Scott and his wife waited and waited. They went through test after test, and Scott remembers that when he was declared eligible for a transplant it was “like an event” and nursing staff celebrated as though he’d won a marathon. Scott Wilfong received heart from a generous organ donor and left the hospital after 46 days.

“Everyone was exceptional,” he said. “Every nurse that I had was top notch, every physical therapist was right on top of things.”

Six weeks later, he walked 3.1 miles at the November 9 Heart Walk in Orlando, hosted by the American Heart Association and sponsored by AdventHealth, where he received his care.

“The 46 days, it was relatively easy to me,” Scott said. “It didn’t seem like that big of a heart ache.” Wilfong said he was especially thankful for AdventHealth Orlando Bartch House, which is an affordable housing area on campus for transplant patient families.

“If there’s something that I needed, or would like, or that would make it easier for me, all I had to was ask.

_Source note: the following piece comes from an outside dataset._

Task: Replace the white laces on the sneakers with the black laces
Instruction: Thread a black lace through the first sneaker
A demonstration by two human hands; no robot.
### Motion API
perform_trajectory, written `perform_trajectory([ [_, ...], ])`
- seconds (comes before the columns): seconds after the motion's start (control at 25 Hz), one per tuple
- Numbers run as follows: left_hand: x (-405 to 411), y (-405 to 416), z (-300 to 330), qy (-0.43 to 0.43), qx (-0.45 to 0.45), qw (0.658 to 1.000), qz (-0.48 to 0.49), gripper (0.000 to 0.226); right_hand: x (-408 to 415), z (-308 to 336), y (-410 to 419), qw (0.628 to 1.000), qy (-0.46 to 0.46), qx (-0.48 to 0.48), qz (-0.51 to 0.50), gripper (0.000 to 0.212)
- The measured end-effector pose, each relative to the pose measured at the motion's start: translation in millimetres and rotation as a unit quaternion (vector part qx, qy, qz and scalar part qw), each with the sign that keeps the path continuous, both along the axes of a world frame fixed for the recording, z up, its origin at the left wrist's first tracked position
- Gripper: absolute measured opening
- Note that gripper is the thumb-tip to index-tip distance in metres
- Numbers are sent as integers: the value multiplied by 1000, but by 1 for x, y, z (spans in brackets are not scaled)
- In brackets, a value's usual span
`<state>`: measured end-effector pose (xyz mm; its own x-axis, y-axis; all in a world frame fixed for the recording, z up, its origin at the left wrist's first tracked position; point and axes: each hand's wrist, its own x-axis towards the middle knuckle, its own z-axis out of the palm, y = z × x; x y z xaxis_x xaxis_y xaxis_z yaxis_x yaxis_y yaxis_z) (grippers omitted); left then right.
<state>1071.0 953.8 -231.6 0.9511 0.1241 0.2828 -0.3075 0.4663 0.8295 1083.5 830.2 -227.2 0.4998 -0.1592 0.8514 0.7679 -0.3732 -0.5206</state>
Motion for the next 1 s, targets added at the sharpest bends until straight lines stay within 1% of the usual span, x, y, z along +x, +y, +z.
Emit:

I told one of the doctors, this bed isn’t very comfortable,’ and within a few hours I had a new bed.”

Now, when he gets his biopsies he pays a visit to the nurses at the three hospital units he stayed in, to show them the product of all their hard work—his life. He also visits a few of the patients who may be struggling with his same problem.

“I tell them, ‘I was sitting exactly where you’re sitting now. Don’t get discouraged. If they allow you to get up and walk around, do it. If you can walk, do it. Don’t just sit and wait—do it.”